----- Input records -----

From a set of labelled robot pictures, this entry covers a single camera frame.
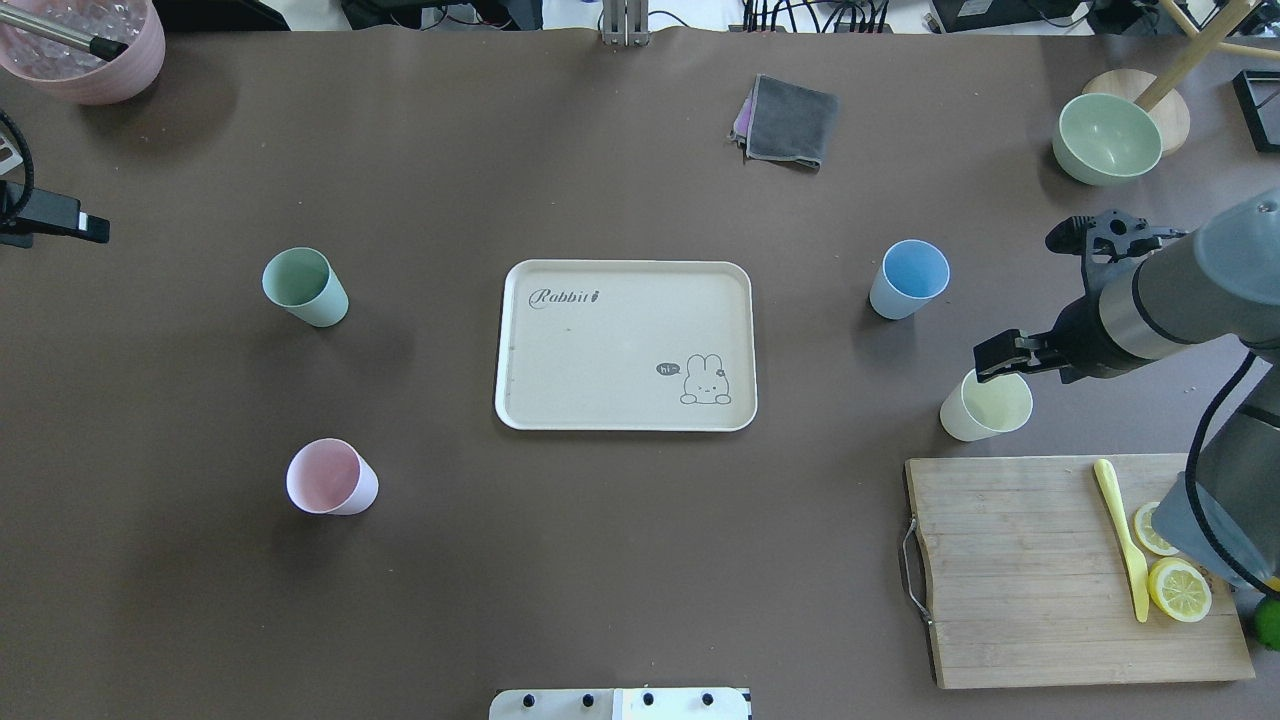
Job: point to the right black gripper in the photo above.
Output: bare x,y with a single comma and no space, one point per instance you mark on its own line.
1077,340

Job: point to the pale yellow cup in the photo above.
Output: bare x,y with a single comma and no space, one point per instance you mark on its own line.
977,410

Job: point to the pink cup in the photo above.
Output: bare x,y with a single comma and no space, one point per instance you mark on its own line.
328,476

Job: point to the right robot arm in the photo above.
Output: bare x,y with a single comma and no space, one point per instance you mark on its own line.
1150,292

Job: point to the beige rabbit tray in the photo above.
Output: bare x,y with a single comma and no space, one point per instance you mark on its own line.
626,345

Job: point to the blue cup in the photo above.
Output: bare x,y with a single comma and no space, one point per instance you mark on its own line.
912,273

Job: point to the yellow plastic knife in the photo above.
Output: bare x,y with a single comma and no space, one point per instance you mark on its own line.
1134,561

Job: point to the upper lemon slice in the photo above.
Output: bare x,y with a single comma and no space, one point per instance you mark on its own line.
1144,532

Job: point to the lemon slice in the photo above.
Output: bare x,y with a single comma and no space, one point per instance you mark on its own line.
1179,589
1144,532

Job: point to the green bowl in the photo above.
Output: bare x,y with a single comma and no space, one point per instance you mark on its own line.
1103,140

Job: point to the wooden cutting board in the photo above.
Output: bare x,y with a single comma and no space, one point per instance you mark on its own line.
1025,585

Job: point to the lower lemon slice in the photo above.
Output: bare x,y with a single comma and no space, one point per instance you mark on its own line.
1179,589

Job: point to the wooden cup stand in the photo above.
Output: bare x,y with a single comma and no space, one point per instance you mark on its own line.
1157,94

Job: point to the grey folded cloth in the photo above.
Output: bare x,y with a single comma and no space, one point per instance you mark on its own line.
789,122

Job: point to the pink folded cloth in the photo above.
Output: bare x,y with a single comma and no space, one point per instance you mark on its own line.
742,123

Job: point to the green lime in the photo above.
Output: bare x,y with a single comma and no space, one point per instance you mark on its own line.
1265,623

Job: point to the green cup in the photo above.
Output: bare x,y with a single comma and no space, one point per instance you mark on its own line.
303,282

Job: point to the metal tube in bowl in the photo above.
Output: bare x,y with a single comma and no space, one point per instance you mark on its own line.
101,47

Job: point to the pink bowl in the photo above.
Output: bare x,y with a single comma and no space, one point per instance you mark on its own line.
71,75

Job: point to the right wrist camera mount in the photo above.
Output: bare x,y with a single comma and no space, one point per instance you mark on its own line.
1108,244

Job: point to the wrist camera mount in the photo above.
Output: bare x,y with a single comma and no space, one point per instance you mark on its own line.
28,211
1108,244

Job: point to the aluminium frame post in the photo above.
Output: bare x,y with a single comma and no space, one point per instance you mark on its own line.
625,23

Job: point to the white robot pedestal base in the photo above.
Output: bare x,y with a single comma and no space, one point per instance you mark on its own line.
623,703

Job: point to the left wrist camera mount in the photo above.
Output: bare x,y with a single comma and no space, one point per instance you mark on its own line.
28,211

-----

__Your assignment__:
Each record should be copied exactly, and each image left out.

__Result for this task__:
From a set of labelled robot pictures, this entry covers a single camera frame.
Job: point to the right black gripper in the photo above.
Output: bare x,y with a single comma and no space, one point per instance you mark on its own line.
1077,340

Job: point to the pale yellow cup in the photo above.
Output: bare x,y with a single comma and no space, one point per instance you mark on its own line.
977,410

Job: point to the pink cup in the photo above.
Output: bare x,y with a single comma and no space, one point per instance you mark on its own line.
328,476

Job: point to the right robot arm in the photo above.
Output: bare x,y with a single comma and no space, one point per instance you mark on its own line.
1150,292

Job: point to the beige rabbit tray in the photo above.
Output: bare x,y with a single comma and no space, one point per instance you mark on its own line.
626,345

Job: point to the blue cup in the photo above.
Output: bare x,y with a single comma and no space, one point per instance you mark on its own line.
912,273

Job: point to the yellow plastic knife in the photo above.
Output: bare x,y with a single comma and no space, one point per instance you mark on its own line.
1134,561

Job: point to the upper lemon slice in the photo above.
Output: bare x,y with a single comma and no space, one point per instance you mark on its own line.
1144,532

Job: point to the lemon slice in the photo above.
Output: bare x,y with a single comma and no space, one point per instance you mark on its own line.
1179,589
1144,532

Job: point to the green bowl in the photo above.
Output: bare x,y with a single comma and no space, one point per instance you mark on its own line.
1103,140

Job: point to the wooden cutting board in the photo above.
Output: bare x,y with a single comma and no space, one point per instance you mark on its own line.
1025,585

Job: point to the lower lemon slice in the photo above.
Output: bare x,y with a single comma and no space, one point per instance you mark on its own line.
1179,589

Job: point to the wooden cup stand in the photo above.
Output: bare x,y with a single comma and no space, one point per instance you mark on its own line.
1157,94

Job: point to the grey folded cloth in the photo above.
Output: bare x,y with a single comma and no space, one point per instance you mark on its own line.
789,122

Job: point to the pink folded cloth in the photo above.
Output: bare x,y with a single comma and no space, one point per instance you mark on its own line.
742,123

Job: point to the green lime in the photo above.
Output: bare x,y with a single comma and no space, one point per instance you mark on its own line.
1265,623

Job: point to the green cup in the photo above.
Output: bare x,y with a single comma and no space, one point per instance you mark on its own line.
303,282

Job: point to the metal tube in bowl in the photo above.
Output: bare x,y with a single comma and no space, one point per instance you mark on its own line.
101,47

Job: point to the pink bowl in the photo above.
Output: bare x,y with a single comma and no space, one point per instance you mark on its own line.
71,75

Job: point to the right wrist camera mount in the photo above.
Output: bare x,y with a single comma and no space, one point per instance you mark on its own line.
1108,244

Job: point to the wrist camera mount in the photo above.
Output: bare x,y with a single comma and no space, one point per instance you mark on its own line.
28,211
1108,244

Job: point to the aluminium frame post in the photo above.
Output: bare x,y with a single comma and no space, one point per instance you mark on its own line.
625,23

Job: point to the white robot pedestal base in the photo above.
Output: bare x,y with a single comma and no space, one point per instance you mark on its own line.
623,703

Job: point to the left wrist camera mount in the photo above.
Output: bare x,y with a single comma and no space, one point per instance you mark on its own line.
28,211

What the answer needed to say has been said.